Sion Power Achieves 400 Wh/kg, 700 Wh/L Lithium-Sulfur Batteries

2 months ago by Mark Kane 13

Sion Power Licerion

Sion Power Licerion

Sion Power announced its next generation battery performance results, using its patented Licerion technology designed for unmanned aerial vehicles (UAV) and also electric vehicles (EV) – although we assume specifically for premium performance electric vehicles, as pricing on premium battery cells often comes at, well…a premium.

Sion Power's next generation cells: 400 Wh/kg, 700 Wh/L and 350 cycles under 1C discharge condition

Sion Power’s next generation cells: 400 Wh/kg, 700 Wh/L and 350 cycles under 1C discharge condition

The 20 Ah lithium-sulfur cells energy density levels are pretty high, while life cycles seem to be acceptable (although it could still be better):

  • 400 Wh/kg
  • 700 Wh/L
  • 350 cycles under 1C discharge condition

Sion Power, after being acquired by BASF, is now also expanding its facilities in Tucson, Arizona, in order to move away from just developing battery technology, and move into small-scale production.

Sion Power’s technology is worth watching, as even LG Chem acquired the licenses1717 to several patents covering batteries, cells, separators and electrolyte members comprising boehmite earlier this year.

“Licerion® technology, a product of Sion Power’s technical collaboration with BASF, the world’s largest chemical company, covers a wide range of chemistries designed to perform with sulfur-based and lithium ion-based cathodes.

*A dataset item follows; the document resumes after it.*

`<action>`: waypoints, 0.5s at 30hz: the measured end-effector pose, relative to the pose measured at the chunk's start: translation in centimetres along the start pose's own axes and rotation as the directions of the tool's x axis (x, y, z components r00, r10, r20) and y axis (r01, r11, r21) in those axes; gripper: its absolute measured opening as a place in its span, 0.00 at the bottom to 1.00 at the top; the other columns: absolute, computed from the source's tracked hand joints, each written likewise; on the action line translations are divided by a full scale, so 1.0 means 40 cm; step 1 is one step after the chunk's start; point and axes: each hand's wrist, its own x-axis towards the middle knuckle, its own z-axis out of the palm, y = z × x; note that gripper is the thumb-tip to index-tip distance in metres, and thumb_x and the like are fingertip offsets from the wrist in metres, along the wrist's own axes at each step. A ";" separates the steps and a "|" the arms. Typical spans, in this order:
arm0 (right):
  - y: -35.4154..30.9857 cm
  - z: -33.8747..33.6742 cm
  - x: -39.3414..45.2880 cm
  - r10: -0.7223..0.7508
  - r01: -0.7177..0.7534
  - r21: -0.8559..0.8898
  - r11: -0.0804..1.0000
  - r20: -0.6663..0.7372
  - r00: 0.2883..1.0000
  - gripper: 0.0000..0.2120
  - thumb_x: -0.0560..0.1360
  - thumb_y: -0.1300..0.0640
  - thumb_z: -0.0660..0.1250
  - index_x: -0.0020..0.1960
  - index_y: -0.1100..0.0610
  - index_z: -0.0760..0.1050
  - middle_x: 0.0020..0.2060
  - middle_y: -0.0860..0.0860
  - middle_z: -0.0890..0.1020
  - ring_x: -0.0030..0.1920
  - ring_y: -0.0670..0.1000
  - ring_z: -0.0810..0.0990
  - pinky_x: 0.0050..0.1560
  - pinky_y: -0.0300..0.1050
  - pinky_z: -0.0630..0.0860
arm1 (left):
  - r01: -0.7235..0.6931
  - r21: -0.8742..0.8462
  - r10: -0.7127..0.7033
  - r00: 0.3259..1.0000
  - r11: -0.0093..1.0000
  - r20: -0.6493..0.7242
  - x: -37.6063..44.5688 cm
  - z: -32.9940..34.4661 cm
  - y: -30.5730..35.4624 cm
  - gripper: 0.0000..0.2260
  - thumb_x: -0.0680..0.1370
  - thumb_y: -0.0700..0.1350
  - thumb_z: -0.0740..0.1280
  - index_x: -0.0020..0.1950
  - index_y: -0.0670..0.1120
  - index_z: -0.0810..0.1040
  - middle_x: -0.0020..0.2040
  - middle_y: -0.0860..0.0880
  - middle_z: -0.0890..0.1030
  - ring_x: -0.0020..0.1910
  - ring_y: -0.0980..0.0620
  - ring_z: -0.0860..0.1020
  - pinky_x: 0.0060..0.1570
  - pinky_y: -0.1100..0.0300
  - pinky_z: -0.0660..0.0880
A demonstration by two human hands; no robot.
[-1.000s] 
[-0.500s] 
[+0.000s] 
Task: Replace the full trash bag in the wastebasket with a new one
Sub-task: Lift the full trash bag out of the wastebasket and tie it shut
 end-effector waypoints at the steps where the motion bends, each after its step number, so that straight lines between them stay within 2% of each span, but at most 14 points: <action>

All Licerion® products incorporate Sion Power’s unique protected lithium metal anodes (PLA), unique electrolyte formulations and engineered cathodes. The graphic is a schematic representation of Sion Power’s Licerion® cell construction.

Sion Power’s Licerion®-Sulfur products are being commercialized via its partnership with Airbus Defence and Space. An earlier version of the technology was employed in setting a world record for the longest duration unrefueled flight for a high altitude pseudo-satellite (HAPS).

Sion Power Licerion

Sion Power Licerion

Based on Sion Power’s 20 Ahr cell design, Sion Power’s Licerion®-Ion system has achieved 400 Wh/kg, 700 Wh/L and 350 cycles under 1C discharge conditions. Details of this remarkable achievement will be presented by Dr. Yuriy Mikhaylik, Sion Power’s Director of Materials, at the upcoming ECS meeting in Honolulu, October 2-7, 2016.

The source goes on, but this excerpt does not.